EXERCISE INSTRUCTIONS => Return the data given below exactly as it appears.

SOURCE MATERIAL =>

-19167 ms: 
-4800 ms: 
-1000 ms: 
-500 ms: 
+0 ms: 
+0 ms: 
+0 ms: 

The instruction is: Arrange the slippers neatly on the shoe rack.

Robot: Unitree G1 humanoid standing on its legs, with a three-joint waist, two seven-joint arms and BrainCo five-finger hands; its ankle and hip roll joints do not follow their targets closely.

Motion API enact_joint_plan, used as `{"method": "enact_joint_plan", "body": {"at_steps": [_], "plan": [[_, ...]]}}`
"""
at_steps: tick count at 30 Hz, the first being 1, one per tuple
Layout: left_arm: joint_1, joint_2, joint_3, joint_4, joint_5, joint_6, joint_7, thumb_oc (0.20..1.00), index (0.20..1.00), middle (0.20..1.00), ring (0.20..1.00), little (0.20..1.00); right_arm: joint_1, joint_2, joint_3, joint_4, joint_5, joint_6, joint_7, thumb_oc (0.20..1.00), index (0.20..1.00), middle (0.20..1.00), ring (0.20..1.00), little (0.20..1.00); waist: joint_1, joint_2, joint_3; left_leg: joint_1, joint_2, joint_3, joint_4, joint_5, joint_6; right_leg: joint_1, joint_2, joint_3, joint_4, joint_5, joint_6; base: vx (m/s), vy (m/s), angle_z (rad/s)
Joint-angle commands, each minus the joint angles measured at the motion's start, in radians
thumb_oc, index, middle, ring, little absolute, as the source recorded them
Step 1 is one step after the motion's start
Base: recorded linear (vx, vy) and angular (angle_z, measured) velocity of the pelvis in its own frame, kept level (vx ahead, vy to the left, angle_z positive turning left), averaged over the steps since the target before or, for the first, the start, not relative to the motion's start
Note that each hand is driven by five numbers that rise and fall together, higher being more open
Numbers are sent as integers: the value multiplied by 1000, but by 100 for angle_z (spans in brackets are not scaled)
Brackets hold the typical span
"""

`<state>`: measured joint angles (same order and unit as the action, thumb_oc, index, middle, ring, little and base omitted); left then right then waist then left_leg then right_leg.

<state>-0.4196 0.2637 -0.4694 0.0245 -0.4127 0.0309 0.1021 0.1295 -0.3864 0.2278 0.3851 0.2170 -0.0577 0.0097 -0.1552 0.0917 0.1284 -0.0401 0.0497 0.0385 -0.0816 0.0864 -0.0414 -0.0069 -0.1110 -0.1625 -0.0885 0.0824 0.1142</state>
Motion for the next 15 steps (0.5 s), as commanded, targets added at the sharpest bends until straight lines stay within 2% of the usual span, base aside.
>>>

TASK ANSWER =>
-19167 ms: 
-4800 ms: 
-1000 ms: 
-500 ms: 
+0 ms: 
+0 ms: 
+0 ms: 

The instruction is: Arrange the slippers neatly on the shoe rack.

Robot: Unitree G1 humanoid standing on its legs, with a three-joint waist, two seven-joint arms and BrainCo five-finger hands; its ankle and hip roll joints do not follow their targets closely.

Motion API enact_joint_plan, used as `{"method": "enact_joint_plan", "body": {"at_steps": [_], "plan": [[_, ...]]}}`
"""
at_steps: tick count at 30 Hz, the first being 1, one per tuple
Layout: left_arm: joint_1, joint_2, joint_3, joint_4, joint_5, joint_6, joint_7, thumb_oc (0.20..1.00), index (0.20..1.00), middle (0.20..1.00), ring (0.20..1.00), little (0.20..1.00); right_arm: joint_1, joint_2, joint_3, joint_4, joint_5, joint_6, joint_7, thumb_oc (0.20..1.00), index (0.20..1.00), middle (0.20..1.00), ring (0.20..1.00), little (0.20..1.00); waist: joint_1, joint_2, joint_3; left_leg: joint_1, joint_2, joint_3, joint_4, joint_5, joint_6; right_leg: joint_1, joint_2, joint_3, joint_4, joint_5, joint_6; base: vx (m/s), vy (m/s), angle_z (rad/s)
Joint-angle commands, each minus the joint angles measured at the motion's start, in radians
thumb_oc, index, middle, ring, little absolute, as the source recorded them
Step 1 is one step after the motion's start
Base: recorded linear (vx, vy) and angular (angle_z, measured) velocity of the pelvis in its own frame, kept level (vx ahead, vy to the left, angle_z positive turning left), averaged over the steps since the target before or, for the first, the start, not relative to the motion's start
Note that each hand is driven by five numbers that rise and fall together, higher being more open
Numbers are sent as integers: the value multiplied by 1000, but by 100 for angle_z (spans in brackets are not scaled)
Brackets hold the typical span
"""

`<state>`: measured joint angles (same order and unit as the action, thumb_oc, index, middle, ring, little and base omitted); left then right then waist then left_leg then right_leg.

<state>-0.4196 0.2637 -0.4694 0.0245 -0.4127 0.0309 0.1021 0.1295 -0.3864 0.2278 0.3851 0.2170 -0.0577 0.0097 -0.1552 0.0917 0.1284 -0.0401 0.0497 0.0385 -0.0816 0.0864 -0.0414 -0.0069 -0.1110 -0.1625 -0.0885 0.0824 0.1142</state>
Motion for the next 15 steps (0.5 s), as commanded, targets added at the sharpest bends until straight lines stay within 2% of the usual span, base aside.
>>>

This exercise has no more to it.